Estas palabras conmovieron a todos, a nivel individual y grupal. Zelenski redefinió la condición de liderazgo. ¿En qué consiste? ¿Dónde radica la fuerza de un proyecto democrático? Apareció entonces la figura de un líder con coraje, pero no invulnerable. Tal vez sea esta una de las condiciones actuales de un verdadero líder. Aquel que requiere del otro para poder sentirse suficientemente consistente. Su estilo representa a los ucranianos e hizo que estos fueran registrados por el resto del mundo, no como números de una estadística, sino como padres, madres, niños, exiliados, todos expuestos y amenazados por una masacre injustificada e indecente.
La reacción contra la guerra, la muerte y la violencia, así como el heroísmo del que somos testigos a muchos kilómetros de distancia, ya es inherente a todos. Nuestro futuro va a estar afectado por lo que ocurre y ocurrirá en Ucrania. Se trata de una invasión brutal que, a diferencia de lo hasta ahora conocido, la gente presencia en su transcurrir, “minuto a minuto”. Está cerca y lejos, simultáneamente, y por lo tanto metaboliza este macrotrauma de un modo difícil de discernir.

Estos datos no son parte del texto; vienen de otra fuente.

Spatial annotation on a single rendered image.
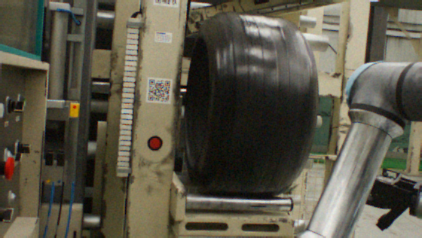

Esta violencia a la que asistimos va mucho más allá de una contienda geopolítica, estratégica, ideológica; es en realidad un trauma mayúsculo que hiere el alma de todos, no solo de los millones de ucranianos y rusos. Se dice que viviremos un mundo distinto a partir de ahora. Es indispensable que no solamente lo habitemos y lo ocupemos, sino que seamos sus arquitectos. Y que las avenidas centrales sean la ternura y el esfuerzo, y no la violencia y el desamor.